[dm-devel] [PATCH] libmultipath: Use existing user friendly name if possible

Stewart, Sean Sean.Stewart at netapp.com
Thu May 15 19:21:04 UTC 2014


Ping...  Any additional comments or suggestions for this patch?
Bumping in case it got lost in the backlog. :)

On Fri, 2014-04-11 at 17:01 +0000, Stewart, Sean wrote:
> On Fri, 2014-04-11 at 17:03 +0100, Bryn M. Reeves wrote:
> > On Fri, Mar 28, 2014 at 09:01:14PM +0000, Stewart, Sean wrote:
> > > When a system is booted to the SAN, a condition can occur where one
> > > user friendly name is given to a disk during boot, but multipathd tries
> > > to allocate a different one after boot. If the second alias is already
> > > used by another device, multipathd can't rename it. Multipathd then has
> > > incorrect information about the alias/wwid relationships, which can
> > > result in paths being added to the wrong map.
> > 
> > This should only happen if the initramfs and root file system have
> > inconsistent multipath configurations (either multipath.conf or bindings
> > / wwids file mismatched). That's not really a valid configuration for
> > the system to be in and leads to the type of problems you describe.
> 
> That is true that it only happens if they are out of sync.  We tried
> remaking the initramfs to fix the problem, but it didn't help.
> > 
> > > This patch works around this problem by first trying to use the alias
> > > already bound to a device during boot.  If the bindings file has that
> > > alias bound to a different device, it'll auto generate a new alias to
> > > rename it to.
> > 
> > To be honest I'd prefer to see this cause an error.
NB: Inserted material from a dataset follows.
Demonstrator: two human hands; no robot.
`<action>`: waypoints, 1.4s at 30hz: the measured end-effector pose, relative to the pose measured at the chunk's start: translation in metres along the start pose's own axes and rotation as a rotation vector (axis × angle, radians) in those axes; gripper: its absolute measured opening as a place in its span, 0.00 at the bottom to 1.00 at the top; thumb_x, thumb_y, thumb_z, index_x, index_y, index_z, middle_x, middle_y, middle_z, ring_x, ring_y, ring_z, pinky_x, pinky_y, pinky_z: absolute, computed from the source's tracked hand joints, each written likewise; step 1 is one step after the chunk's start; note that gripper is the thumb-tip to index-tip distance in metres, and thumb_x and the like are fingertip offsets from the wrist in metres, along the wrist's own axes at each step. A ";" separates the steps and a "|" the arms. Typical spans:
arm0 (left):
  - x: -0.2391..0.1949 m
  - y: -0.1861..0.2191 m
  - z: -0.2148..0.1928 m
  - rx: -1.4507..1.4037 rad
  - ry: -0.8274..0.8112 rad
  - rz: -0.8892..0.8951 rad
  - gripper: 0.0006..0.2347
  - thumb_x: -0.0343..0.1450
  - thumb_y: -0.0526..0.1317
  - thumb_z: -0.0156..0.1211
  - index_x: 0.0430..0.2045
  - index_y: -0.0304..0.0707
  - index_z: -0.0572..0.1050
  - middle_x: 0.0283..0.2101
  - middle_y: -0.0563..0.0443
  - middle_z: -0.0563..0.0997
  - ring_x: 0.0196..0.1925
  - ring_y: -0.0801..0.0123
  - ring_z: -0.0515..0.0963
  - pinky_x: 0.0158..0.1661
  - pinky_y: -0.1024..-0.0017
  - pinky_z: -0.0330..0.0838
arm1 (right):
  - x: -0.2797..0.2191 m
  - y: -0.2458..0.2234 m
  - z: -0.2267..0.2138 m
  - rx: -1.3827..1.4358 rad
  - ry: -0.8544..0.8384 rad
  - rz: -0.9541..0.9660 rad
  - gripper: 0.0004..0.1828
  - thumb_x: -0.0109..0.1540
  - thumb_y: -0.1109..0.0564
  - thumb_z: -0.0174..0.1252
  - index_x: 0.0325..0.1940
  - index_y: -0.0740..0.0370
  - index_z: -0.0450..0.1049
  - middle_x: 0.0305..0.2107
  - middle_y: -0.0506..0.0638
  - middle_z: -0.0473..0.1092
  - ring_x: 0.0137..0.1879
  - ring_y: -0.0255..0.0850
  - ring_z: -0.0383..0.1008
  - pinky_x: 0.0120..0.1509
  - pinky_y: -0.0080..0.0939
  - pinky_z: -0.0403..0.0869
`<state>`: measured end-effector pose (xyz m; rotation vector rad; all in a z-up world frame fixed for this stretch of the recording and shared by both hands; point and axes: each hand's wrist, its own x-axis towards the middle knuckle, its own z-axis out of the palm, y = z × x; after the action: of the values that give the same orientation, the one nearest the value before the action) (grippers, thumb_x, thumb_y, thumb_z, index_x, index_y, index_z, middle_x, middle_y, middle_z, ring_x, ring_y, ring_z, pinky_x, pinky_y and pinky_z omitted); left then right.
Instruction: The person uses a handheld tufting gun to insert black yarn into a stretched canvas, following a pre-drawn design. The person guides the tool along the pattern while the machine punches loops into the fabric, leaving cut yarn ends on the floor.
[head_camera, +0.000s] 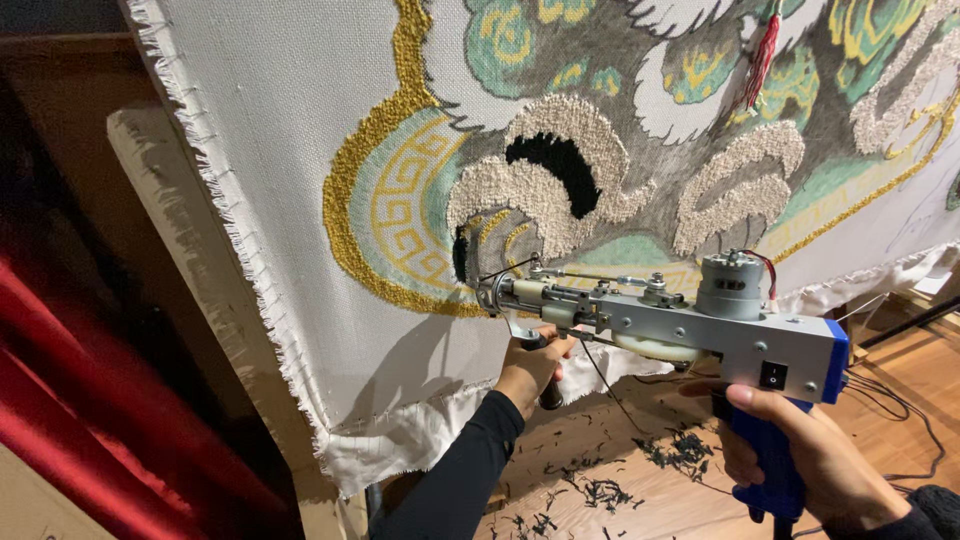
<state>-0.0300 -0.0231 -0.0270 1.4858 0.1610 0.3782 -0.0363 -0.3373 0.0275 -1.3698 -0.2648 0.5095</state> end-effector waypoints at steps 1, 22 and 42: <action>0.000 -0.004 -0.001 -0.004 0.008 0.015 0.12 0.68 0.42 0.69 0.19 0.33 0.75 0.16 0.55 0.71 0.16 0.78 0.68 0.21 0.75 0.60 | 0.000 -0.001 0.004 -0.033 0.031 0.019 0.25 0.64 0.42 0.56 0.25 0.65 0.63 0.12 0.53 0.57 0.17 0.43 0.58 0.21 0.46 0.60; -0.001 -0.008 0.023 -0.136 0.022 0.096 0.14 0.70 0.41 0.67 0.44 0.27 0.80 0.18 0.57 0.73 0.15 0.78 0.68 0.19 0.75 0.64 | 0.013 -0.010 -0.066 0.371 -0.628 -0.027 0.38 0.70 0.31 0.51 0.51 0.76 0.65 0.24 0.55 0.63 0.26 0.42 0.65 0.29 0.42 0.64; -0.008 0.059 0.048 -0.232 0.106 0.113 0.17 0.71 0.44 0.62 0.50 0.31 0.79 0.28 0.53 0.82 0.14 0.79 0.65 0.15 0.78 0.62 | 0.165 0.168 -0.174 -1.285 -0.204 0.001 0.20 0.68 0.42 0.57 0.43 0.64 0.77 0.27 0.49 0.77 0.33 0.37 0.81 0.36 0.39 0.79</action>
<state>-0.0305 -0.0685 0.0343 1.2496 0.1135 0.5494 0.1552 -0.3870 -0.1886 -2.5557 -0.8502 0.4801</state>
These types of
> > configurations currently run the risk of silent data corruption - I'd
> > much rather deal with a system that refuses to boot due to an out of
> > date initramfs image than one that quietly remaps paths in unexpected
> > ways.
> 
> The issue, though, is that the system does not refuse to boot.  In the
> case we saw, it booted anyway, our QA engineer ran a test, and it ended
> with a data corruption.  A user could perform a fresh installation,
> map
> new luns, reboot, and without any way of realizing it have essentially a
> ticking time bomb on their hands, ready to go off as soon as there's a
> blip in the SAN.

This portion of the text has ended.